In 1959, Volvo came out with the three-point seat belt, a seat belt designed by Swedish Engineer Nils Bohlin. Bohlin wanted to design a seat belt that could prevent whiplash and deaths. His design is considered an industrial design which was patented as such in 1962. Seven years later Volvo decided to offer Bohlin’s seat belt design for free under an open patent. Their decision to release the three point seat belt patent is estimated to have saved over a million lives since being invented.
This is a wonderful example of an open patent working to benefit the greater good. What exactly is an open patent and how does it work? An open patent is a patent that is freely shared with others under a copyleft-like license. Under an open patent, other companies and individuals are free to use the patent, but most times must pay a licensing fee to use the patent. Normally patents are obtained to protect the author’s work from being used for copying and reproducing. However, with the open patent author’s are willing to share their work and even encourage adaptation of their existing work. In exchange, if another author were to improve upon the design of the open patent, then this author’s work would also be bound to the same licensing agreement and this new patent improvement would be made available to original author of open patent.

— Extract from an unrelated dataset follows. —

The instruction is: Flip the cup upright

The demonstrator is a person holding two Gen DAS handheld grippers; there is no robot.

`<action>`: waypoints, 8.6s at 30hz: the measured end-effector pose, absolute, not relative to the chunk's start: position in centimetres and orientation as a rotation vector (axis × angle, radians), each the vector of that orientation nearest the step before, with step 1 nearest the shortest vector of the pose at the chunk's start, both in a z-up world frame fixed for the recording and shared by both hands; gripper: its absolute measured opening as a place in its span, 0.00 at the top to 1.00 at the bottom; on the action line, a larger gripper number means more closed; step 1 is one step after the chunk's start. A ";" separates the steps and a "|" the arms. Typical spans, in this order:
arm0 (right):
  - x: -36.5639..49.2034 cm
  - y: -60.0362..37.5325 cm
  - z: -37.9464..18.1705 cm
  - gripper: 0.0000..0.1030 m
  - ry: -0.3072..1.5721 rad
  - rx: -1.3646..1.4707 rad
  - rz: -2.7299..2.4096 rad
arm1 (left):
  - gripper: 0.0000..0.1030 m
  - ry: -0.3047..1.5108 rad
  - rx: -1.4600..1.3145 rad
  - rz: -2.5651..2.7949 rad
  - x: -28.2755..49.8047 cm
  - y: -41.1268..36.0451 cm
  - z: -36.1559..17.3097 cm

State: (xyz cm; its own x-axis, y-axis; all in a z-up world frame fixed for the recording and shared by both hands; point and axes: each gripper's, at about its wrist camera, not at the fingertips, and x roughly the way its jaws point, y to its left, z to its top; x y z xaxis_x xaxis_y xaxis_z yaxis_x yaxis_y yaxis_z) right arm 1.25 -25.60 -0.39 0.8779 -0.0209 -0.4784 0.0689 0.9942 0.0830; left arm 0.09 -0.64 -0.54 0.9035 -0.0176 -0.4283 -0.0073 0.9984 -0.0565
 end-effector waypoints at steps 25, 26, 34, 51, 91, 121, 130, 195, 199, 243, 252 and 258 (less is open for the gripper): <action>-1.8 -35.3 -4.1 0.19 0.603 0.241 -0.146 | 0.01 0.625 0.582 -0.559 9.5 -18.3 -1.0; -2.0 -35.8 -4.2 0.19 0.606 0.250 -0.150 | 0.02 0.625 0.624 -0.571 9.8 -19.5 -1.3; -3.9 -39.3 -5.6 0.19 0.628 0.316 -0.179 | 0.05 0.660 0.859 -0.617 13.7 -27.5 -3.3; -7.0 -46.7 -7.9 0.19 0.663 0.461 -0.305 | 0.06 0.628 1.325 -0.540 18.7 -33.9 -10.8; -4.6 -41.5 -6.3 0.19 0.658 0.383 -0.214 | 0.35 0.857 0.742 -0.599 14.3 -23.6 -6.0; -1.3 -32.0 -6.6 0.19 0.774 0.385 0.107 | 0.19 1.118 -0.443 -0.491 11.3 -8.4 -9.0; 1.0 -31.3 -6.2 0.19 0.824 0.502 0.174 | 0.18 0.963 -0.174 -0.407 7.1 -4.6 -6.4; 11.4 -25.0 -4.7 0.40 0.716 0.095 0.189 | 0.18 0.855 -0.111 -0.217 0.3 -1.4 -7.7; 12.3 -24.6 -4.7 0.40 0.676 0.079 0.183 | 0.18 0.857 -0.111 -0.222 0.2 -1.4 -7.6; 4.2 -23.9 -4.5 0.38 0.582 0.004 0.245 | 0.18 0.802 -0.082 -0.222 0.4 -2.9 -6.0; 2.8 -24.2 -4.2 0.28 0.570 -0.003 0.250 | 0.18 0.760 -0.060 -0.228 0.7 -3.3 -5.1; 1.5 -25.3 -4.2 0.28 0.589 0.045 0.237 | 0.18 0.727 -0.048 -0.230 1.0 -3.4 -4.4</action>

With the consumer demand for technology to be compatible with other software applications and programs, software companies are using open patent agreements regularly for the greater good of improving technology and staying profitable. Recently, though some technology companies are not playing nicely with each other. In the past year, lawsuits have popped up between Apple and Google and most recently Apple and Samsung over patent infringement battles. It will be interesting to see how open patents will work in the future as more disputes arise.